Where was this image taken?
Like most of my shots, this one was taken in my garage! I make all my own dioramas, recycling what I can from household packaging and other odds and ends. I prefer to take shots like this indoors as it makes the lighting more controllable.
How did you come up with the idea? Is this an idea you have been wanting to try?
Using fire as a light source is something I've tried in the past with varying success, but when my youngest son received this fantastic Mario figure for his birthday, the idea of having him search some ancient ruins by torch light just seemed fitting!
Let's talk about lighting! How did you use Lume Cube to light the scene?
By using an OG Lume Cube fitted with a diffusion bulb to camera right, I was able to create a hair light effect, filling the shadows cast by the match in Mario's right hand. The Lume Cube is placed at eye level with the figure here, simply to ensure no shadows were cast by the peak of his cap. I tried a few settings on the Cube to ensure enough light was present, but that it didn't overpower the warm light from the match - I eventually found it worked best at a strength of 6.
Can you share your camera and camera settings for this shot?
I shoot all my toy shots with my trusty Nikon D700. I've had it since my days as a wedding and portrait photographer and it's a little workhorse! Here, I used a Nikkor 28-105mm lens set to macro mode with the camera set at F4.5, ISO 320, 1/80.
What has been the most rewarding part of your photography experiences?

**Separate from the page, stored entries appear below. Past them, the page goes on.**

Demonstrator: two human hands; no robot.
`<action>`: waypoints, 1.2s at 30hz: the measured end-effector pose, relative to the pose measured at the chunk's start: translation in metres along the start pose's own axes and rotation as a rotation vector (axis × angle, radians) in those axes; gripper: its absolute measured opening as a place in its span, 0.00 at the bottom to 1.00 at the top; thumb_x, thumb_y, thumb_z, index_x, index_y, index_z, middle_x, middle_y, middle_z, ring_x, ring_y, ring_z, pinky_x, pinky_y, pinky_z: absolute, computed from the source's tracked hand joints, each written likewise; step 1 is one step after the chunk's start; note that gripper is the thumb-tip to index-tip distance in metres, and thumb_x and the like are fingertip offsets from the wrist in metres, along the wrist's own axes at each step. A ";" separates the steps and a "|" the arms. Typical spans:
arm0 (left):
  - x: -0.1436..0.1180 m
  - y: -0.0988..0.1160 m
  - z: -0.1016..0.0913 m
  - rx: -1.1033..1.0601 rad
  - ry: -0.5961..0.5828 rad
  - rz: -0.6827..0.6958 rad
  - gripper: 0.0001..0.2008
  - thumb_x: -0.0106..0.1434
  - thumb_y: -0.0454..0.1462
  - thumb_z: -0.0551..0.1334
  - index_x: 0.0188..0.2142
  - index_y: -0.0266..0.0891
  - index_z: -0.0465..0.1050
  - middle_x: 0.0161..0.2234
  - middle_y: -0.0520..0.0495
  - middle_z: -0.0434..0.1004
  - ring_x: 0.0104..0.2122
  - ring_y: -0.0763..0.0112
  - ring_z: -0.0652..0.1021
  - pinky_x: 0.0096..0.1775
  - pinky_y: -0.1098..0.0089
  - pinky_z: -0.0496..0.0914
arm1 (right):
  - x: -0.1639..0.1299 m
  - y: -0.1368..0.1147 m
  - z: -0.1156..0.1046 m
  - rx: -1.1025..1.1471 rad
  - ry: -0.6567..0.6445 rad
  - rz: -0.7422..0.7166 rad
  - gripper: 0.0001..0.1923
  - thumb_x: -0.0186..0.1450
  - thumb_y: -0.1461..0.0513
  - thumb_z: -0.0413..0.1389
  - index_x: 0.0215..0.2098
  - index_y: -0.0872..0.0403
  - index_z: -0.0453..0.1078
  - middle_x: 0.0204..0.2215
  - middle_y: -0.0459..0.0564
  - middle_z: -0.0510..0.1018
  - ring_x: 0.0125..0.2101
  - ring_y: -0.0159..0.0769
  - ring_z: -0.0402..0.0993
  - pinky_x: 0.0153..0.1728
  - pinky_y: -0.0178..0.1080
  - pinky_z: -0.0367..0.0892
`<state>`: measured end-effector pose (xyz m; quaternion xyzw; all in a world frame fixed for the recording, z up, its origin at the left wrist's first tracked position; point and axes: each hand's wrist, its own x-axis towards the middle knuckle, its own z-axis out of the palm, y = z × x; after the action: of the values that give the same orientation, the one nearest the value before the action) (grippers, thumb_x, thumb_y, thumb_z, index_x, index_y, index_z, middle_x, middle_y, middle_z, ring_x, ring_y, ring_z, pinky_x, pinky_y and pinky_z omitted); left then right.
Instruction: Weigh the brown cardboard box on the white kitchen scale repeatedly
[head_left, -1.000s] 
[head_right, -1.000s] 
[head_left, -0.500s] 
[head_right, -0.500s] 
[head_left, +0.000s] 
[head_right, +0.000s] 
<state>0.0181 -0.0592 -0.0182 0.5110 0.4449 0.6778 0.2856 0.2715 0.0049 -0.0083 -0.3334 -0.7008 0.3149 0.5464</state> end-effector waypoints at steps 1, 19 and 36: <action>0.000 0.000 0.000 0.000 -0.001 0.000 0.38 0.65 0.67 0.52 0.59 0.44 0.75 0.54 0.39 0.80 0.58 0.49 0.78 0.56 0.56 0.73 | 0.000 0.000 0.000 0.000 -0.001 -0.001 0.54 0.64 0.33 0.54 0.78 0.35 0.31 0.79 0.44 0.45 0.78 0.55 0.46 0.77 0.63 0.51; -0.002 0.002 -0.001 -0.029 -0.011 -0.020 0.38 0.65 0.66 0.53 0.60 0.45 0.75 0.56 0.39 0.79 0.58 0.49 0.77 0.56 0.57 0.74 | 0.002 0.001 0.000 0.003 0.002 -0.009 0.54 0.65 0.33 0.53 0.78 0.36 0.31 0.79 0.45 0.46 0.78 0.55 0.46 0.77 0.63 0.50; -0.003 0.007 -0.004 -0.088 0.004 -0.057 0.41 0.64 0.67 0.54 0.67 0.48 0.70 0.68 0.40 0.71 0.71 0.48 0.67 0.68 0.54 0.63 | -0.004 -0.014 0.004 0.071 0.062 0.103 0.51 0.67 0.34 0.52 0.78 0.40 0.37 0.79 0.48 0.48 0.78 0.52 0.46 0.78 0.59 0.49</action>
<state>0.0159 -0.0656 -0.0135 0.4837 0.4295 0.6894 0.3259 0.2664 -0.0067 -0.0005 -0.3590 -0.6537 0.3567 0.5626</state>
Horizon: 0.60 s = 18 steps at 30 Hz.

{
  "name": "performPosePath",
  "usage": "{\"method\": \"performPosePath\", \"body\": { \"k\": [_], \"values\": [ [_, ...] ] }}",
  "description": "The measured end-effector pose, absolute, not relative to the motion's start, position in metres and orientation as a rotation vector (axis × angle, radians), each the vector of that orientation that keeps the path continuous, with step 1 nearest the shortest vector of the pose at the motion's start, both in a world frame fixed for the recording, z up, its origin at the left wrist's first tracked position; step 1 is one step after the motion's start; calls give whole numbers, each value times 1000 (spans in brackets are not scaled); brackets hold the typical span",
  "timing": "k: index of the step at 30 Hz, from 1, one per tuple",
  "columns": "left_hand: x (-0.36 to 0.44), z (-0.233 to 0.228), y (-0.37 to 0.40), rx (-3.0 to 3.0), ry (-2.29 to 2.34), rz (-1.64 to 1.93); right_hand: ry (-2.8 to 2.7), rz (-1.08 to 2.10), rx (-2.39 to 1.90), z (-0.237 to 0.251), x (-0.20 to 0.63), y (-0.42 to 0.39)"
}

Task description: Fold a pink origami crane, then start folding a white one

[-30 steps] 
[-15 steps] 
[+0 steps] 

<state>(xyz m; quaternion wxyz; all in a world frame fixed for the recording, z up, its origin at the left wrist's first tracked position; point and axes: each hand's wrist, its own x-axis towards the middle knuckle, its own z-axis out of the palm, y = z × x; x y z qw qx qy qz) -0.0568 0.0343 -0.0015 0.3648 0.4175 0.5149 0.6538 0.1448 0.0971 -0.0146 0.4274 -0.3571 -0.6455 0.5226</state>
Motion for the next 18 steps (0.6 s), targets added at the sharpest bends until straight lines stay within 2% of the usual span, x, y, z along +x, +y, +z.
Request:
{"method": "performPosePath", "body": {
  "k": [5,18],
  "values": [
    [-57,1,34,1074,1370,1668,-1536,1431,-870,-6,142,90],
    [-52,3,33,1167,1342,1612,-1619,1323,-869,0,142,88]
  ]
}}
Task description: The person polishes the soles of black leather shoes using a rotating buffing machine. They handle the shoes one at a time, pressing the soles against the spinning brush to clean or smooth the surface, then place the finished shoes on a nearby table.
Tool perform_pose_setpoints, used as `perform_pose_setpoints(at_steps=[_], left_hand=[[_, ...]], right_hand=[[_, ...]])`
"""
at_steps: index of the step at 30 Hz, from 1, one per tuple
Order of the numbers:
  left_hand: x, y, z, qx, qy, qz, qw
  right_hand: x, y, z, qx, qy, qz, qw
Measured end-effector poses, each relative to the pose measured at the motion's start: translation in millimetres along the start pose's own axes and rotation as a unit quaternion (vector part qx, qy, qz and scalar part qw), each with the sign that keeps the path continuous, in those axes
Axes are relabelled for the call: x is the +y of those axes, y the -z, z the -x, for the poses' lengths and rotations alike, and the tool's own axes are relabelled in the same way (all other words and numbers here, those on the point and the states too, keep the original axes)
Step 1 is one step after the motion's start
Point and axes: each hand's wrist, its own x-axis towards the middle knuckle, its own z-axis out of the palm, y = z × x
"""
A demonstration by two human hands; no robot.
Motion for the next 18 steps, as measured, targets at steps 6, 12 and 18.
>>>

The obvious events would be being featured at San Diego Comiccon, partnering up with brands like Hasbro, Fortnite and Micro Machines for shoots, but honestly? The best thing about the toy photography community - is the community itself! The most rewarding part of this hobby is being able to interact, seek advice from and generally share the experience with so many kind, generous and talented photographers. I have learned so much from other photographers who are always more than happy to discuss set up and camera tips.
What has been the most challenging?
I think the biggest challenge for any member of the toy photography community is the fine line between keeping your shots fresh, and ensuring everything you do is enjoyable. I have myself in the past, fallen into the trap of shooting and posting to social media, focussed on gaining those ever so precious followers and likes. I came to the conclusion some time ago though, that if I wasn't having fun, I would have to ask myself 'what's the point?'. This hobby is all about having fun and enjoying the creative process. If you then choose to post to social media, don't worry about chasing those big numbers: if just one person takes time out of their life to hit the like button to show their appreciation of your creativity, then that's pretty special in my opinion.
What is your post-process when it comes to editing?
I always attempt to capture the end product in camera, with practical special effects and colour filtered lighting. However, shooting action poses sometimes require wires, stands and other more visible tricks of the trade. These, I edit them using the snapseed app on my phone.
Did this photo turn out how you initially envisioned it?
When I set up a toy shot, I always have an image (almost a rough, pencil sketch) of the finished shot in my head. Sometimes (very rarely!) I get the image in one or two shots, but most of the time, I end up with twenty to thirty. This was the latter, with the match being as unpredictable as you might imagine! After many shots (and half a box of matches!) I was satisfied with the pose and the lighting effect from the Lume Cube and the fire!
Describe Lume Cube in 5 words or less.
Durable. Adaptatable. Indispensable. Reliable. Unbeatable.
Anything else you’d like to share about this shot or your experience with Lume Cube?
I've had my Lume Cube for just over three years now, and I can honestly say that its adaptability has changed the way I shoot. The brightness options alone have meant that I have been able to use it not only for my macro work, but also on outdoor shoots for weddings and portraiture. The battery life has made location shooting easy and the waterproofing means I have never had to think twice about placing my Lume Cube on the floor in the garden, the forest or even in streams and ponds.